Fundamentals of Ecology

Course Description

Investigate the fundamental question of ecology: the processes that determine the distribution and abundance of organisms.  Through reading, discussion, and lecture, explore the principles governing population dynamics over time and space, theories of community assembly and species coexistence, and processes of material cycling through ecosystems. Differentiate and critique major theories of population and community ecology, develop and analyze simple population dynamic models, critically evaluate primary literature and cogently summarize a scientific controversy through writing.  Beyond the core subject matter, identify more general principles of the causal feedbacks, scale dependencies, and contingencies of complex social systems.

Course Contents

1 Autecology
2 Single species population dynamics
3 Consumer-resource interactions
4 Competition, mutualism, and disease
5 Ecological networks and trophic structure
6 Community assembly & succession
7 Spatial processes
8 Nonequilibrium ecology
9 Biodiversity and macroecology
10 Material cycling through ecosystems
11 Biodiversity and ecosystem functioning


Four problem sets worth 25 points each will be assigned with a due date two weeks later.

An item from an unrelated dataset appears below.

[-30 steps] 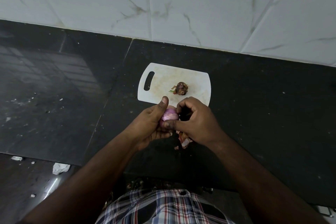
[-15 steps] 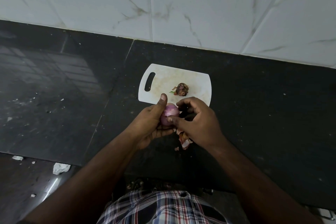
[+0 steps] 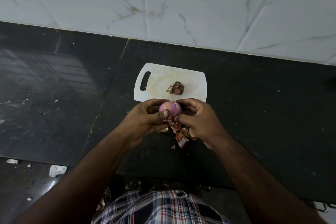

They can be completed in discussion with others, but please turn in your own individual work. One final paper worth 75 points will also be required, which will take the form of a short review of a topic in ecology. Finally, a participation and attendance score of 25 points will be allocated at the end of the course. The assessment total is 200 points.

Prerequisites or Prior Knowledge

Undergraduate-level coursework in general biology and calculus are recommended but not required.


Community Ecology (2nd edition). Mittelbach, GG & McGill, BJ. 2019. Oxford University Press.

Additional required reading in the form of journal articles and book chapters will be made available by the instructor.